The organization is focused on small group community living, which provides better one-on-one care and an enriching experience for the residents. Currently, Day Spring Community Living enhances and empowers the lives of about 120 individuals with intellectual and developmental disabilities in 70 locations throughout the Louisville area. The residents are encouraged through a small and close-knit support community to strive for their best.

“I love my community,” says resident Mary Ann Lewis, who lives in a Day Spring Community Living home located on Illinois Avenue near the Louisville Zoo. “The staff is so wonderful, and my friends are so wonderful there. It’s just a wonderful place to live.”

“In most settings, residents have access to staff support on a 24/7 basis. Staff assist in areas such as personal care, health and nutrition, community access and transportation,” says Trester.
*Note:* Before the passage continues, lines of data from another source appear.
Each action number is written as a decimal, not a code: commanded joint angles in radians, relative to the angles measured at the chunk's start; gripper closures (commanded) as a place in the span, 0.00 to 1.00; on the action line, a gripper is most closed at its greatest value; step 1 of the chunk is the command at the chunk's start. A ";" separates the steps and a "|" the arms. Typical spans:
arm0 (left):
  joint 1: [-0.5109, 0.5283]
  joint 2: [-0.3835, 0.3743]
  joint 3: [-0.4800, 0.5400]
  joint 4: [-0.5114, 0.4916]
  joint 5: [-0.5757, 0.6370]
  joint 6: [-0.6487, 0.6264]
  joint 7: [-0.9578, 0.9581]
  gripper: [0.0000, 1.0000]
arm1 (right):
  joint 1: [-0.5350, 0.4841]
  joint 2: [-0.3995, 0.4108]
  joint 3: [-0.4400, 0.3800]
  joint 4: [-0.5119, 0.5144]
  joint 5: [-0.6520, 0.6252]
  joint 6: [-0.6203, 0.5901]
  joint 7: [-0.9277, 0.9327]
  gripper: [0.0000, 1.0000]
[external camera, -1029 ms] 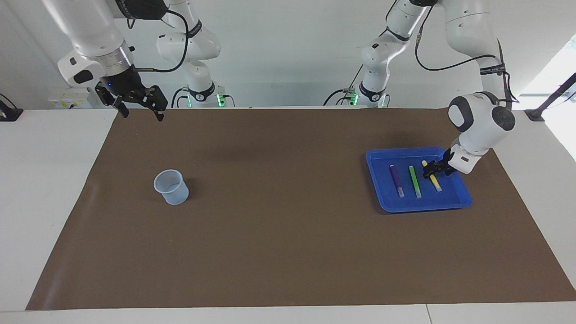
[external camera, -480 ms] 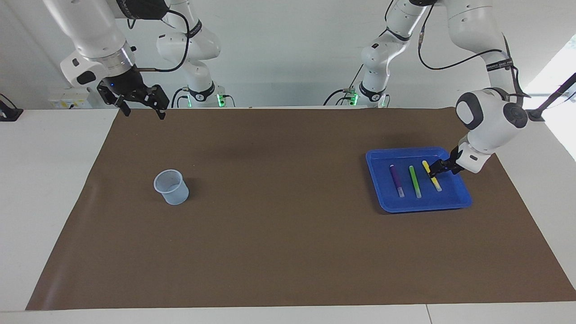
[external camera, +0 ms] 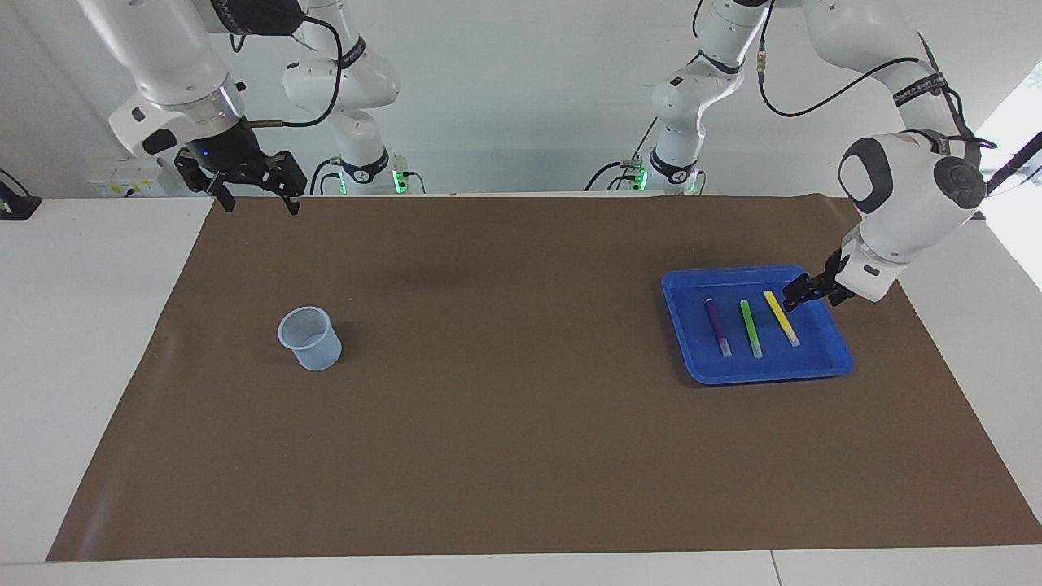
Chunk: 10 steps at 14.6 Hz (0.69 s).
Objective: Right arm passes pens to left for tray arrangement
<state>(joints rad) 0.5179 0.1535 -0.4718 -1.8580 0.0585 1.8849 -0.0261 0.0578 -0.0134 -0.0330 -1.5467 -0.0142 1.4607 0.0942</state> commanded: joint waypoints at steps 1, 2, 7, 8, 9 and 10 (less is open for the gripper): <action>-0.045 -0.032 0.010 0.037 0.009 -0.087 -0.031 0.00 | -0.009 -0.005 0.007 -0.012 0.000 0.013 -0.021 0.00; -0.056 -0.051 0.010 0.039 0.009 -0.110 -0.031 0.00 | -0.009 -0.007 0.007 -0.016 0.002 0.023 -0.019 0.00; -0.171 -0.132 0.091 0.109 0.001 -0.288 -0.040 0.00 | -0.007 -0.008 0.007 -0.023 0.002 0.026 -0.016 0.00; -0.232 -0.150 0.146 0.127 -0.015 -0.329 -0.040 0.00 | -0.007 -0.008 0.007 -0.023 0.002 0.026 -0.011 0.00; -0.278 -0.172 0.197 0.138 -0.032 -0.366 -0.041 0.00 | -0.007 -0.008 0.007 -0.023 0.002 0.026 -0.011 0.00; -0.327 -0.198 0.252 0.138 -0.034 -0.412 -0.038 0.00 | -0.007 -0.008 0.007 -0.023 0.002 0.027 -0.010 0.00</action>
<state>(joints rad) 0.2901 0.0044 -0.3280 -1.7323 0.0441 1.5552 -0.0563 0.0579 -0.0133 -0.0330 -1.5522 -0.0141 1.4678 0.0942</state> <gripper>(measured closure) 0.000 0.000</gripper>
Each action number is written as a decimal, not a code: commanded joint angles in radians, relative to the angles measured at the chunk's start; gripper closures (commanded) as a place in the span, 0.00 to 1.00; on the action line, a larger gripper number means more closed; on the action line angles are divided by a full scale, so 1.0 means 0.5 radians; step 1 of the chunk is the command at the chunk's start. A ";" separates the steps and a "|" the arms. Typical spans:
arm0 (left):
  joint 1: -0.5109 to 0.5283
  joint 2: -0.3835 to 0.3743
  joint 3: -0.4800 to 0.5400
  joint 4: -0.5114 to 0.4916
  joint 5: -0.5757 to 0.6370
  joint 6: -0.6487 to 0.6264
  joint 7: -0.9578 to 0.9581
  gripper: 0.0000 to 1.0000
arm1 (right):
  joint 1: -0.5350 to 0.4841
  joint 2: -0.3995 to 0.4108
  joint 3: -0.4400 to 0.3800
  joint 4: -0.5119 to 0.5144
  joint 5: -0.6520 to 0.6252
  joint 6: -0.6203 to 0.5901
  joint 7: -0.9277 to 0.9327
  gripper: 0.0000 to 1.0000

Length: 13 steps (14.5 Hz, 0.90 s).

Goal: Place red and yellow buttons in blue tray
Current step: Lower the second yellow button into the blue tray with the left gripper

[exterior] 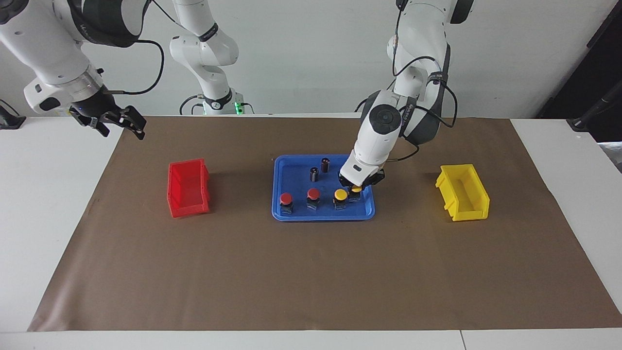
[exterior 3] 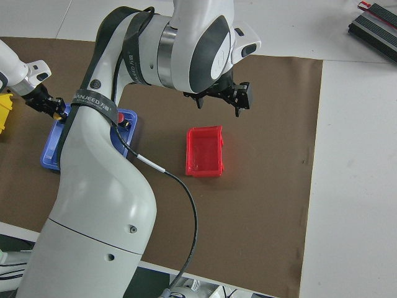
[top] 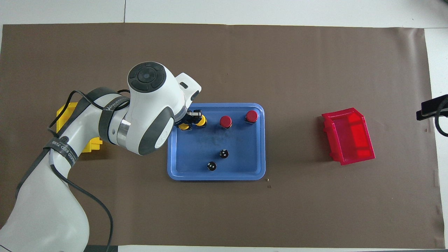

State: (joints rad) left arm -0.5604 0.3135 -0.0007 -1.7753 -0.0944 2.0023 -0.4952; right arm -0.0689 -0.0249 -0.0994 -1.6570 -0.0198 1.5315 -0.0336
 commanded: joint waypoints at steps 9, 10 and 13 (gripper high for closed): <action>0.019 -0.004 0.020 -0.094 -0.026 0.119 -0.010 0.66 | -0.003 -0.042 0.015 -0.055 0.000 0.017 -0.049 0.00; 0.019 -0.004 0.020 -0.097 -0.026 0.125 -0.010 0.59 | 0.006 -0.045 0.024 -0.055 -0.019 0.017 -0.049 0.00; 0.022 -0.004 0.020 -0.097 -0.026 0.119 -0.007 0.42 | 0.012 -0.051 0.033 -0.064 -0.022 0.017 -0.056 0.00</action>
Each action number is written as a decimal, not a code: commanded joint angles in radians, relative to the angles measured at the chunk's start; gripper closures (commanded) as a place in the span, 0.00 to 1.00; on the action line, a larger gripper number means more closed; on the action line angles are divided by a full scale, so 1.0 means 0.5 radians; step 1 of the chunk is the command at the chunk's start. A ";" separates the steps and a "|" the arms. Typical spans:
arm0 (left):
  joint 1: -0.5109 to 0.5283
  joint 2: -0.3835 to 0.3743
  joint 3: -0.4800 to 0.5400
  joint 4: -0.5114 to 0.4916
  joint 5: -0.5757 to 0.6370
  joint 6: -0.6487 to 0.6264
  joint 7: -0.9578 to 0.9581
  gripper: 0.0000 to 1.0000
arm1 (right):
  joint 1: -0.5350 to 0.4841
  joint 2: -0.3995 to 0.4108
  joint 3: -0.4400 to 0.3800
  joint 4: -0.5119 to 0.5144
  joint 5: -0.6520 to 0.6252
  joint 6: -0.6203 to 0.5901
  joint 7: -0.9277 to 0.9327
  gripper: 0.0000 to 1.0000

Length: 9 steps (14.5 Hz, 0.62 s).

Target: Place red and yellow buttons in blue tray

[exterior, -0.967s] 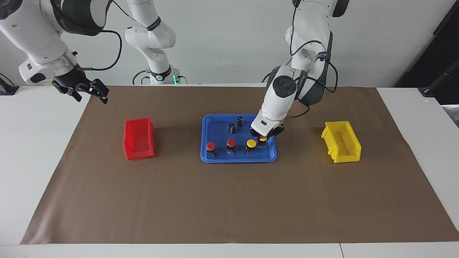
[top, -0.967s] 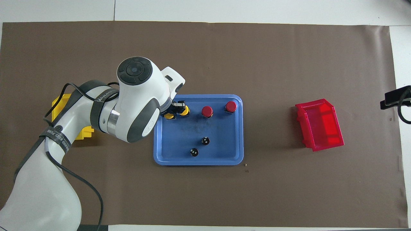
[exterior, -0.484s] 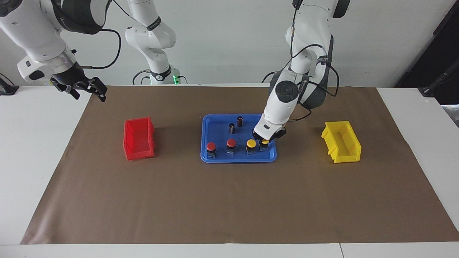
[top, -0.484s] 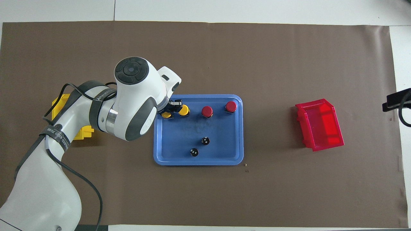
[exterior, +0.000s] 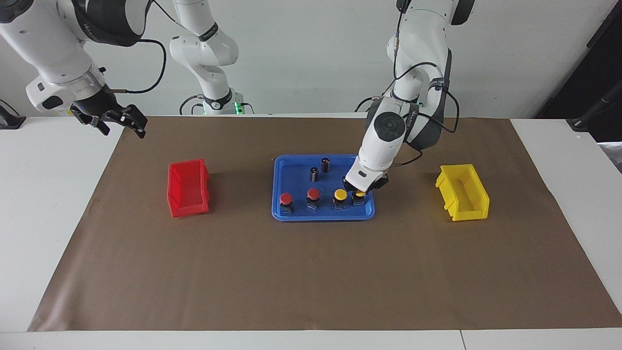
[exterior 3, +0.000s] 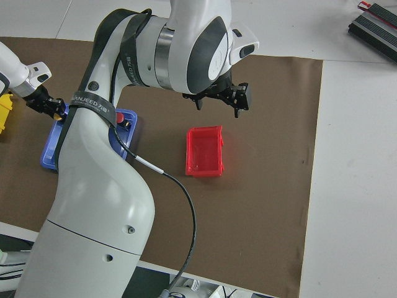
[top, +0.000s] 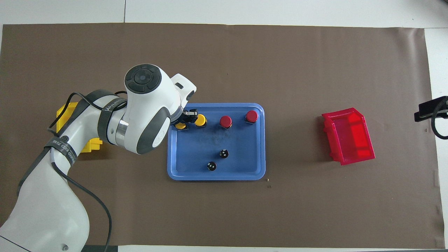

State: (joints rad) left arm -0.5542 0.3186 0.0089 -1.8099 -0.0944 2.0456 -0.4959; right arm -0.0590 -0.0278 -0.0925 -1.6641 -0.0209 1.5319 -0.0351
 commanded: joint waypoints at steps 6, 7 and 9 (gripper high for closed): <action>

Day Springs Community Living’s model of care creates an experience for residents that is a more dignified and therapeutic approach to the issues of developmental or intellectual disabilities than in years past. Parents of residents say the organization alleviates the worries that come with a child who needs 24/7 care for the rest of their lives.

“Being a widow, I always worried what her future would be like without me,” says the parent of one resident. “Now I know she will be well-cared for, with ‘family’ to love and support her future needs. This is such a reassuring feeling.”


“The Boys & Girls Club has always been a place where I felt I belonged,” says Kentrel Duncan, Boys & Girls Club of Kentuckiana (BGCK) member and 2017 City-Wide Youth of the Year. Duncan, 16, is a tall, soft-spoken young man with an easy smile. He’s been involved with BGCK since he was in middle school and he is proud of his accolades and the support from his BGCK chapter, which has helped him find multiple summer jobs.

With incidents of bullying, drug use and other risks on the rise, there has never been a more critical time for establishing safe communities for today’s youth. BGCK is one of the organizations in Louisville continuously working to create these safe, functional and education spaces and programs for such youth. The organization began 57 years ago to inspire and enable young people to realize their full potential.

Duncan is one of many like him to have benefited from BGCK services. In just the last year, the Clubs have provided out-of-school programming for over 3,000 young people. They have also served more than 79,000 hot meals for food-insecure youth.

The clubs pride themselves in their impressive accomplishments; 98 percent of members finish high school. Many of the students go on to secondary education and maintain a lifestyle of activity and leadership. The out-of-school support the kids receive through the BGCK community gives them a stable, caring and nurturing environment to set them on the path of purpose and achievement.

With continued community support, these clubs work to provide a safe and valuable experience for kids and families of at-risk youth, so more students like Duncan can stay on track to graduate and realize their full potential as productive, responsible and caring citizens.


Community can be many things. It can be a neighborhood. A support group. A club. Even a home. We are all connected by many different communities. How we choose to participate, to grow and thrive in those communities is up to us.

While a community might frequently be tied to a place, it is so much more than geography. Organizations like Gilda’s Club, West Louisville Women’s Collaborative, Day Spring Community Living and Boys & Girls Clubs demonstrate that in very different ways. What really creates a community are the people who choose to engage in it, and it is those connections that help make a community where people and place thrive.